Each line of data below must be printed exactly as written, with any pictures removed.

● ● ● ● ● ● ●

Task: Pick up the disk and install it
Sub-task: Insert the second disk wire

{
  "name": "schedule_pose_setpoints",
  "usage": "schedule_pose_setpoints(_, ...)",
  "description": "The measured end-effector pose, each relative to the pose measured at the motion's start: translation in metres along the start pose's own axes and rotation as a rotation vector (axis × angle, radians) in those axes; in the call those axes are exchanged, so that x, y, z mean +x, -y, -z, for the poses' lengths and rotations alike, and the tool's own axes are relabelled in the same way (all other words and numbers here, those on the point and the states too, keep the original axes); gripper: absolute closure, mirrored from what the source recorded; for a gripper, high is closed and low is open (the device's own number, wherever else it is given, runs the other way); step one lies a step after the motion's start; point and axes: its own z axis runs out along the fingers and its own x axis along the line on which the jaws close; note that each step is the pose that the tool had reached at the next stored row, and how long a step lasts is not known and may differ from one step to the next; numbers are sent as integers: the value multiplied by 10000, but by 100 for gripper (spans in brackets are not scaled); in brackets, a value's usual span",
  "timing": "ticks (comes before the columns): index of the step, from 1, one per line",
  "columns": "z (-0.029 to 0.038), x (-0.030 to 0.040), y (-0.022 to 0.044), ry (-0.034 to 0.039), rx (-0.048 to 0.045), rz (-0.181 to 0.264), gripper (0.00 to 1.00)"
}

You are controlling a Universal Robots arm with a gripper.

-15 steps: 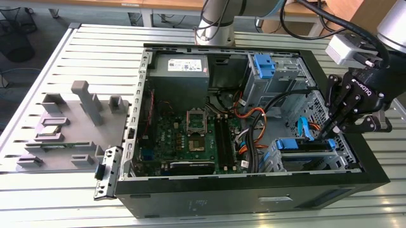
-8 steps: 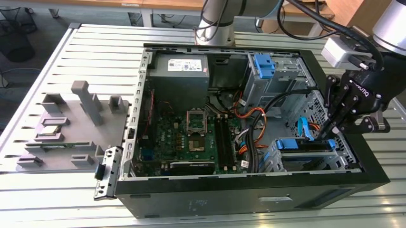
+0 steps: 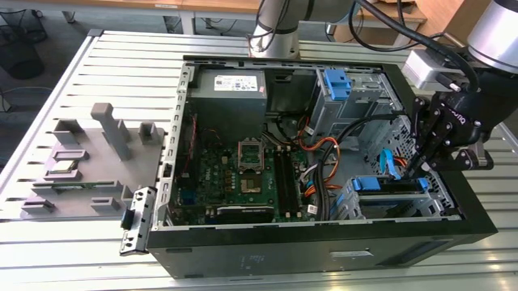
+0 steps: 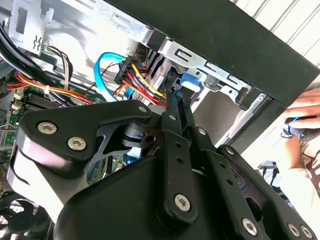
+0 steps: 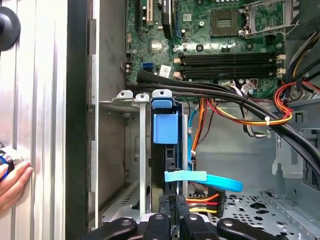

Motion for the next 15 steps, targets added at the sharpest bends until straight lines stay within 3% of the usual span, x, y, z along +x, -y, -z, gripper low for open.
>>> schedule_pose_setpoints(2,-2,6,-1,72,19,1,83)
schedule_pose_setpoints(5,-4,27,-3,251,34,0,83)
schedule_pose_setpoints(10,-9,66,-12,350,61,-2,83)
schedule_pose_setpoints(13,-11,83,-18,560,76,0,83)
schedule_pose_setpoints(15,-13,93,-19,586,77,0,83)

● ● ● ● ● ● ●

### YOUR SOLUTION
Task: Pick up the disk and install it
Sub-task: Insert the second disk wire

{
  "name": "schedule_pose_setpoints",
  "usage": "schedule_pose_setpoints(_, ...)",
  "description": "The measured end-effector pose, each relative to the pose measured at the motion's start: translation in metres along the start pose's own axes and rotation as a rotation vector (axis × angle, radians) in those axes; in the call those axes are exchanged, so that x, y, z mean +x, -y, -z, for the poses' lengths and rotations alike, and the tool's own axes are relabelled in the same way (all other words and numbers here, those on the point and the states too, keep the original axes); gripper: absolute closure, mirrored from what the source recorded; for a gripper, high is closed and low is open (the device's own number, wherever else it is given, runs the other way); step one lies a step after the motion's start; point and axes: its own z axis runs out along the fingers and its own x axis along the line on which the jaws close; note that each step is the pose that the tool had reached at the next stored row, and how long a step lasts is not known and may differ from one step to the next; numbers are sent as integers: the value multiplied by 10000, but by 100 for gripper (spans in brackets are not scaled); in brackets, a value's usual span",
  "timing": "ticks (comes before the columns): index of the step, from 1, one per line",
  "columns": "z (-0.029 to 0.038), x (-0.030 to 0.040), y (-0.022 to 0.044), ry (-0.034 to 0.039), rx (-0.048 to 0.045), rz (-0.181 to 0.264), gripper (0.00 to 1.00)"
}

You are controlling a Universal Robots arm with a gripper.

-15 steps: 
-8 steps: 
+0 steps: 
+0 steps: 
+0 steps: 

Motion for the next 15 steps, targets added at the sharpest bends until straight lines stay within 3% of the usual span, x, y, z along +x, -y, -z, gripper low for open.
>>> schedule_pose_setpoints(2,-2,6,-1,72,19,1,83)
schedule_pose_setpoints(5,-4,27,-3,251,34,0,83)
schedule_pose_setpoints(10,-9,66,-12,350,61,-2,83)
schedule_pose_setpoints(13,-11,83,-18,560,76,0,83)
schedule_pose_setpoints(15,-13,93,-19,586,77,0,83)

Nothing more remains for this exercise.